Using artifacts to install python dependencies?

I used to install python dependencies with run(`$(PyCall.python) $(proxy_arg) -m pip install --user $(PACKAGES)`) in a build script. Does it make sense to install them instead with artifacts? If yes, does somebody have an example?

Hey! I actually did some experiments on this a little while back. My repository PyEnv.jl attempts to bring the advantages of Julia Manifest files and Artifacts to python packages. Quick TL;DR for those that don’t read the whole README: This package IS NOT good for production usage yet; it’s an experiment and it showcases weaknesses in both its own implementation as well as difficulties with working in the Python ecosystem.

The package essentially uses a Python_jll artifact to get a python interpreter, uses pip to download/install python packages to a local environment, then you can “artifactify” that local environment, which freezes the python source tree into artifacts that get baked into an Artifacts.toml file. Those artifacts could then be uploaded somewhere to provide a nice, portable and completely reproducible python environment. The with_artifacts_pyenv() wrapper function will set up all the environment variables and whatnot needed for python to be able to find its packages, and everything should be happy. In theory.

In practice, there are still significant barriers to this. For instance, python packages, in general, must run arbitrary python code at install-time, up to and including resolving what other packages to install. This means that, without being able to run the python code during install, we may not know exactly what needs to be installed. I spent a good chunk of time trying to install Python packages straight from the metadata in PyPI (and not using pip at all; see the direct.jl file in the repo) but in the end decided it was too much work, and there were not enough python packages using solely .whl files (which give a much nicer interface for this than the competing formats).

A consequence of this is that it makes the python environments completely platform-specific, and it’s difficult to generate python environments for foreign architectures, because we’re not running on those foreign architectures. This is solvable by generating a separate pyenv on each platform you want, but this is a substandard experience for us, where we’re used to being able to create a manifest on one machine, then instantiate it on another, and as long as that other machine is running a supported platform, everything should “just work”.
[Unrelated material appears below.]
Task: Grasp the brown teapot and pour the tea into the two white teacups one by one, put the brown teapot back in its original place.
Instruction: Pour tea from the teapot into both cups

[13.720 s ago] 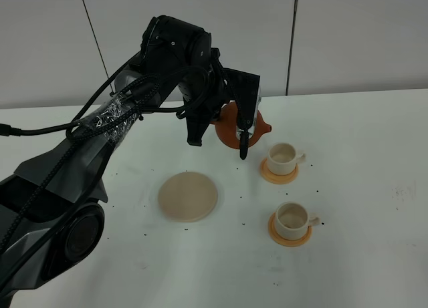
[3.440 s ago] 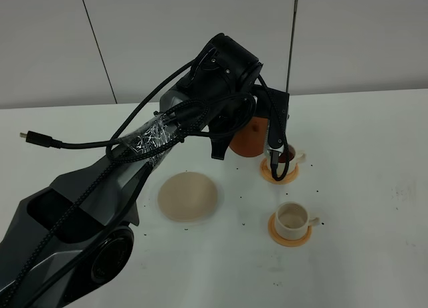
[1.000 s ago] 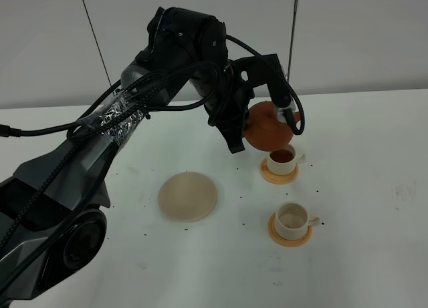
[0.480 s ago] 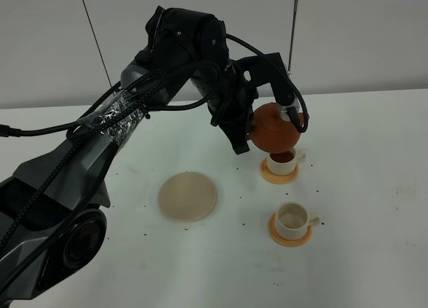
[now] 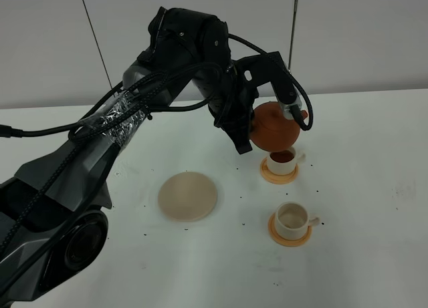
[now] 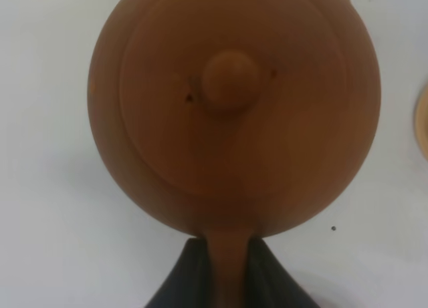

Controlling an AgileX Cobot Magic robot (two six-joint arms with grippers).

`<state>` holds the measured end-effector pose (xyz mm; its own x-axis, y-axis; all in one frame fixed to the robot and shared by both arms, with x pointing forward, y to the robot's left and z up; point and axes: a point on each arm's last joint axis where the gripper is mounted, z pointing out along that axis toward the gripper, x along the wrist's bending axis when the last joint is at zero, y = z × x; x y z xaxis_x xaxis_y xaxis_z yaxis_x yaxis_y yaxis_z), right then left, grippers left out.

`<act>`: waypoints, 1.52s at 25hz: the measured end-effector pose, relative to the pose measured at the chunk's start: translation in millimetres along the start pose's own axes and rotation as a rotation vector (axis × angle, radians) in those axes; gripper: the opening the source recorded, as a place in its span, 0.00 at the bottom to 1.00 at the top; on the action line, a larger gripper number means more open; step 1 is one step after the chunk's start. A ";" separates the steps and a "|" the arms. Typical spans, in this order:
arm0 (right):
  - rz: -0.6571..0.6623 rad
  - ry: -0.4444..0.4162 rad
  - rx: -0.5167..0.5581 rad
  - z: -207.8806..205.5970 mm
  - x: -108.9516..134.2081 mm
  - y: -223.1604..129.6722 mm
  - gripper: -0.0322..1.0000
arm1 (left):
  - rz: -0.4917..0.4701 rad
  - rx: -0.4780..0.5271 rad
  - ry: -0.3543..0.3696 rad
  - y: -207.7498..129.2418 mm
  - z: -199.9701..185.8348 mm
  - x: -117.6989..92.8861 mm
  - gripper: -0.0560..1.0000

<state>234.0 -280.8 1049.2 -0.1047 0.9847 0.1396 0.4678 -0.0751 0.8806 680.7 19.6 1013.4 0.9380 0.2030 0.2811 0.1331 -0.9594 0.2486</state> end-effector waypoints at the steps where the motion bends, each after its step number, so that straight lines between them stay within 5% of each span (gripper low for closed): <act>1: 0.000 0.000 0.000 0.0 0.0 0.0 0.27 | 0.006 0.000 0.001 2.3 0.0 -2.1 0.21; 12: 0.000 0.000 0.000 0.0 0.0 0.0 0.27 | 0.098 -0.034 -0.023 42.9 -4.4 -42.9 0.21; 22: 0.000 0.000 0.000 0.0 0.0 0.0 0.27 | 0.019 -0.085 -0.082 52.5 -5.8 -54.0 0.21; 34: 0.000 0.000 0.000 0.0 0.0 0.0 0.27 | 0.077 -0.100 -0.051 69.5 -25.7 -72.3 0.21; 38: 0.000 0.001 0.000 0.0 0.1 0.0 0.27 | 0.058 -0.071 -0.070 52.1 -46.2 -70.9 0.21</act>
<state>234.0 -280.7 1049.2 -0.1052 0.9845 0.1404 0.4679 -0.0755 0.8806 606.4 -35.7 1049.3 0.9639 0.1306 0.2321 0.0570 -0.9525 0.2990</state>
My opinion on this is that there is promise, but we need to wait for the Python packaging ecosystem to settle more fully on wheels and a fully declarative interface for installing packages. If the entire subtree of dependencies that you require have wheels for all major platforms, the strategy in the direct.jl code will allow us to generate cross-platform lists of archives that must be downloaded and unpacked, without needing to run python code at install time (which would then lock us to installing only for the current platform). Once we can do that, we will be able to provide a Julia-like experience for downloading and unpacking Python packages, and more than that, recording them in an Artifacts.toml (such as this one which gets generated only for the current platform; note how there’s only platform-specific entries for the single platform it was built for) so that things are nicely reproducible.


Thanks a lot for the detailed answer!